BEGIN Information supplied
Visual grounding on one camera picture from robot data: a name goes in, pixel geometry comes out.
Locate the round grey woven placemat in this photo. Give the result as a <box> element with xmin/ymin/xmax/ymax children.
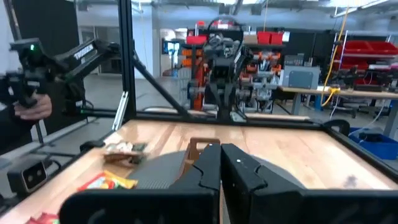
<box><xmin>128</xmin><ymin>150</ymin><xmax>307</xmax><ymax>190</ymax></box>

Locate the yellow mango tea packet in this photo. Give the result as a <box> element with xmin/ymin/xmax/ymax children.
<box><xmin>77</xmin><ymin>170</ymin><xmax>139</xmax><ymax>192</ymax></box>

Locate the yellow hanging cable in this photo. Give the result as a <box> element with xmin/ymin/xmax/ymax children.
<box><xmin>321</xmin><ymin>0</ymin><xmax>351</xmax><ymax>107</ymax></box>

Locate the brown wooden tea box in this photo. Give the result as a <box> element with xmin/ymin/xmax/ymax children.
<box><xmin>180</xmin><ymin>137</ymin><xmax>221</xmax><ymax>177</ymax></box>

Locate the black aluminium table frame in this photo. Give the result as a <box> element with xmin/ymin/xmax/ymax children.
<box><xmin>0</xmin><ymin>0</ymin><xmax>398</xmax><ymax>215</ymax></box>

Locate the grey metal box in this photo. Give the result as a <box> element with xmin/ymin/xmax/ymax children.
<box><xmin>281</xmin><ymin>65</ymin><xmax>321</xmax><ymax>90</ymax></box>

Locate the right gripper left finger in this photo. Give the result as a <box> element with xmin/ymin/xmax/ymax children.
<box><xmin>58</xmin><ymin>143</ymin><xmax>222</xmax><ymax>224</ymax></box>

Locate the shelf unit with red bins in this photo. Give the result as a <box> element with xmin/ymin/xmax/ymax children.
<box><xmin>334</xmin><ymin>39</ymin><xmax>398</xmax><ymax>93</ymax></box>

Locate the black partition panel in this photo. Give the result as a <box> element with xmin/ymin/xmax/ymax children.
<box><xmin>12</xmin><ymin>0</ymin><xmax>86</xmax><ymax>134</ymax></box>

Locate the person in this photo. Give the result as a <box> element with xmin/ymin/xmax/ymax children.
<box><xmin>0</xmin><ymin>104</ymin><xmax>47</xmax><ymax>155</ymax></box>

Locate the small black depth camera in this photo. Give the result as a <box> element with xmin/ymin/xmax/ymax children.
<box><xmin>6</xmin><ymin>157</ymin><xmax>48</xmax><ymax>195</ymax></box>

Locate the silver aluminium bar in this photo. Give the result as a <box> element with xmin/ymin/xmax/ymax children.
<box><xmin>111</xmin><ymin>91</ymin><xmax>129</xmax><ymax>131</ymax></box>

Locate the blue lit screen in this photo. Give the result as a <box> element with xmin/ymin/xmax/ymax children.
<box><xmin>162</xmin><ymin>39</ymin><xmax>181</xmax><ymax>57</ymax></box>

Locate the long wooden workbench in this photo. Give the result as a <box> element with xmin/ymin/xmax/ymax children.
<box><xmin>277</xmin><ymin>85</ymin><xmax>398</xmax><ymax>139</ymax></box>

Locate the beige tea packet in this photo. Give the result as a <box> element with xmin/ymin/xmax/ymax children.
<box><xmin>103</xmin><ymin>151</ymin><xmax>146</xmax><ymax>168</ymax></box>
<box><xmin>104</xmin><ymin>141</ymin><xmax>147</xmax><ymax>156</ymax></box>

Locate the blue plastic bin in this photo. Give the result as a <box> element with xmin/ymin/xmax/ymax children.
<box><xmin>348</xmin><ymin>126</ymin><xmax>398</xmax><ymax>161</ymax></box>

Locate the red strawberry tea packet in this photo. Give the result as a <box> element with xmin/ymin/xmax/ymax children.
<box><xmin>27</xmin><ymin>212</ymin><xmax>60</xmax><ymax>224</ymax></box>

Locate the red plastic bin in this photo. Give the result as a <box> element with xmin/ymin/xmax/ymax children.
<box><xmin>257</xmin><ymin>30</ymin><xmax>272</xmax><ymax>45</ymax></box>
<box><xmin>270</xmin><ymin>32</ymin><xmax>284</xmax><ymax>45</ymax></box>
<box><xmin>186</xmin><ymin>34</ymin><xmax>208</xmax><ymax>45</ymax></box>

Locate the person's hand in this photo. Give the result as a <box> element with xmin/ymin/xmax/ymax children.
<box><xmin>14</xmin><ymin>93</ymin><xmax>53</xmax><ymax>121</ymax></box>

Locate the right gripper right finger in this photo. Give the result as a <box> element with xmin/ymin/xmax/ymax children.
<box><xmin>221</xmin><ymin>143</ymin><xmax>398</xmax><ymax>224</ymax></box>

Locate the shelf rack with small bins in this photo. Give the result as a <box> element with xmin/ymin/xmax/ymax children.
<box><xmin>180</xmin><ymin>29</ymin><xmax>282</xmax><ymax>113</ymax></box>

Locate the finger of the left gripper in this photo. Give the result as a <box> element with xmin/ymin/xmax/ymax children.
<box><xmin>226</xmin><ymin>81</ymin><xmax>239</xmax><ymax>121</ymax></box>
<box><xmin>207</xmin><ymin>81</ymin><xmax>224</xmax><ymax>121</ymax></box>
END Information supplied
-- Task to carry out --
Whenever a line of the listing above holds the string "bins", include it in the count, and report only the final number.

-- Completed exercise --
2